#### Data below ####
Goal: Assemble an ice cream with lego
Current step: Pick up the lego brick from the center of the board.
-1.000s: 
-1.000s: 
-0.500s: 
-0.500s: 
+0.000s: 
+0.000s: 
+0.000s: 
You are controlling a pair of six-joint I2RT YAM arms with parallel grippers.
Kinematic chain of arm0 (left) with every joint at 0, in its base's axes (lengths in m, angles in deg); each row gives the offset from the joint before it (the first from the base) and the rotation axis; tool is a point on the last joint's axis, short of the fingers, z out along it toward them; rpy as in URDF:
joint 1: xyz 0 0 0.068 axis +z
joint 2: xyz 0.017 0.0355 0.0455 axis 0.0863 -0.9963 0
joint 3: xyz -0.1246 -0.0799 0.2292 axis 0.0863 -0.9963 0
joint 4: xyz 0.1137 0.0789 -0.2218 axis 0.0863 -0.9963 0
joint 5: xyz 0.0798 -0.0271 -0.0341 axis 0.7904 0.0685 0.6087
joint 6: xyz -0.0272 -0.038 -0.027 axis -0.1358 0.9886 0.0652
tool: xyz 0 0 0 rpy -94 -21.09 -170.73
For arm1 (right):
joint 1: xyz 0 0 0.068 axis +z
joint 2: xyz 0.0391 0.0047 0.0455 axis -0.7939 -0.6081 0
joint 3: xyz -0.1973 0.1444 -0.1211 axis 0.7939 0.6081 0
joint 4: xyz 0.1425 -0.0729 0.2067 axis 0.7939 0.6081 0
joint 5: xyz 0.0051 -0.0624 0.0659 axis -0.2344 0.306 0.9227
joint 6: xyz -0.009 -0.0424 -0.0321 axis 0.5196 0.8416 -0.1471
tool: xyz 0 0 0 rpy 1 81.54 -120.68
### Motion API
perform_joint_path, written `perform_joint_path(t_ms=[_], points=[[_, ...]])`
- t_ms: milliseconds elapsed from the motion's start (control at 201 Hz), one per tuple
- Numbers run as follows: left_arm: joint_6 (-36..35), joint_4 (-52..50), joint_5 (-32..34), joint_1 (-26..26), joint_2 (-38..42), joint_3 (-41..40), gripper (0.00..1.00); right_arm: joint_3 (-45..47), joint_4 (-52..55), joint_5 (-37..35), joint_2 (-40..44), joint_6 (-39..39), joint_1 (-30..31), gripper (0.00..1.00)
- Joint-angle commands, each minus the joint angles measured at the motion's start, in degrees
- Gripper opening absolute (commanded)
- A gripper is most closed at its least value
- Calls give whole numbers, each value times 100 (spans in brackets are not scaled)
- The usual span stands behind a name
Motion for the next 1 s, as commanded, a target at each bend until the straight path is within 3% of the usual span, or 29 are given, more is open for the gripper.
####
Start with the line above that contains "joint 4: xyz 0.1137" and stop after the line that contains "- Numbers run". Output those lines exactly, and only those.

**Solution to this exercise**
joint 4: xyz 0.1137 0.0789 -0.2218 axis 0.0863 -0.9963 0
joint 5: xyz 0.0798 -0.0271 -0.0341 axis 0.7904 0.0685 0.6087
joint 6: xyz -0.0272 -0.038 -0.027 axis -0.1358 0.9886 0.0652
tool: xyz 0 0 0 rpy -94 -21.09 -170.73
For arm1 (right):
joint 1: xyz 0 0 0.068 axis +z
joint 2: xyz 0.0391 0.0047 0.0455 axis -0.7939 -0.6081 0
joint 3: xyz -0.1973 0.1444 -0.1211 axis 0.7939 0.6081 0
joint 4: xyz 0.1425 -0.0729 0.2067 axis 0.7939 0.6081 0
joint 5: xyz 0.0051 -0.0624 0.0659 axis -0.2344 0.306 0.9227
joint 6: xyz -0.009 -0.0424 -0.0321 axis 0.5196 0.8416 -0.1471
tool: xyz 0 0 0 rpy 1 81.54 -120.68
### Motion API
perform_joint_path, written `perform_joint_path(t_ms=[_], points=[[_, ...]])`
- t_ms: milliseconds elapsed from the motion's start (control at 201 Hz), one per tuple
- Numbers run as follows: left_arm: joint_6 (-36..35), joint_4 (-52..50), joint_5 (-32..34), joint_1 (-26..26), joint_2 (-38..42), joint_3 (-41..40), gripper (0.00..1.00); right_arm: joint_3 (-45..47), joint_4 (-52..55), joint_5 (-37..35), joint_2 (-40..44), joint_6 (-39..39), joint_1 (-30..31), gripper (0.00..1.00)

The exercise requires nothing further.